#### Instructions for the task
Exactly as written, return every line of the data below apart from the pictures.

+ + + + + + +

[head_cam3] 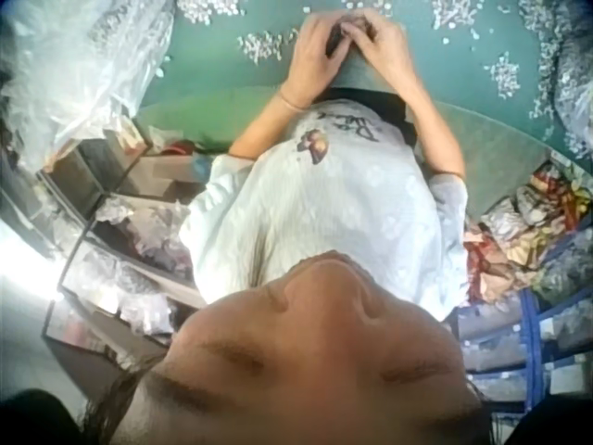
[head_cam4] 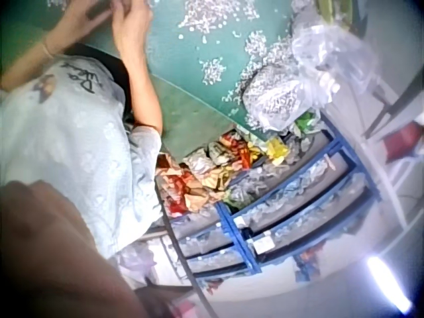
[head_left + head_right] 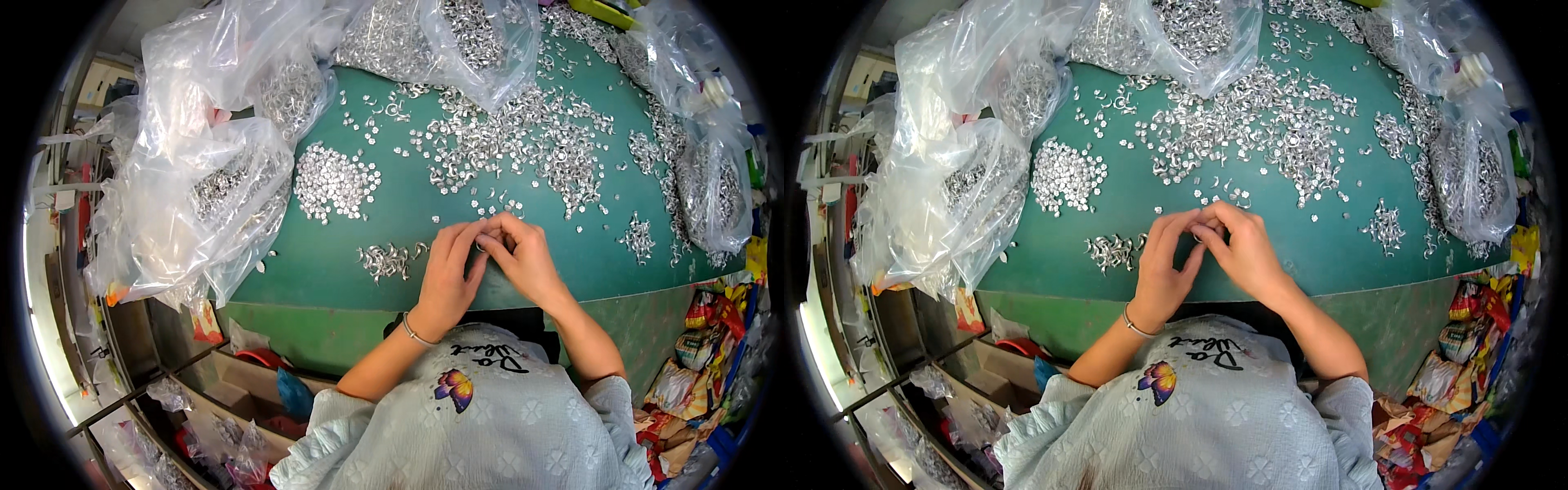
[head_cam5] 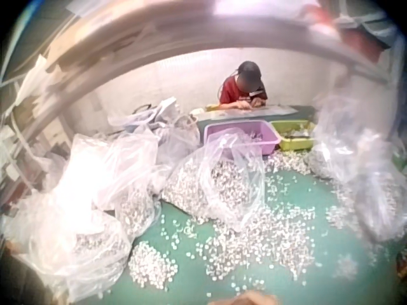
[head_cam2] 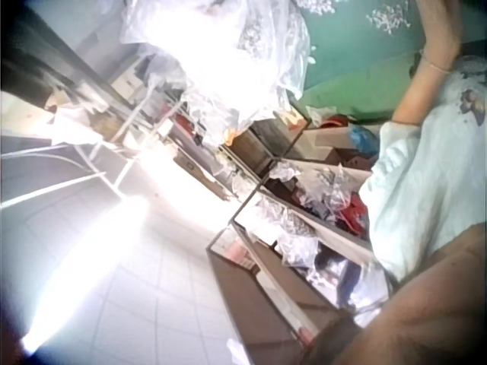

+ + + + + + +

#### Answer section
[head_cam3] 
[head_cam4] 
[head_left + head_right] 
[head_cam5] 
[head_cam2] 

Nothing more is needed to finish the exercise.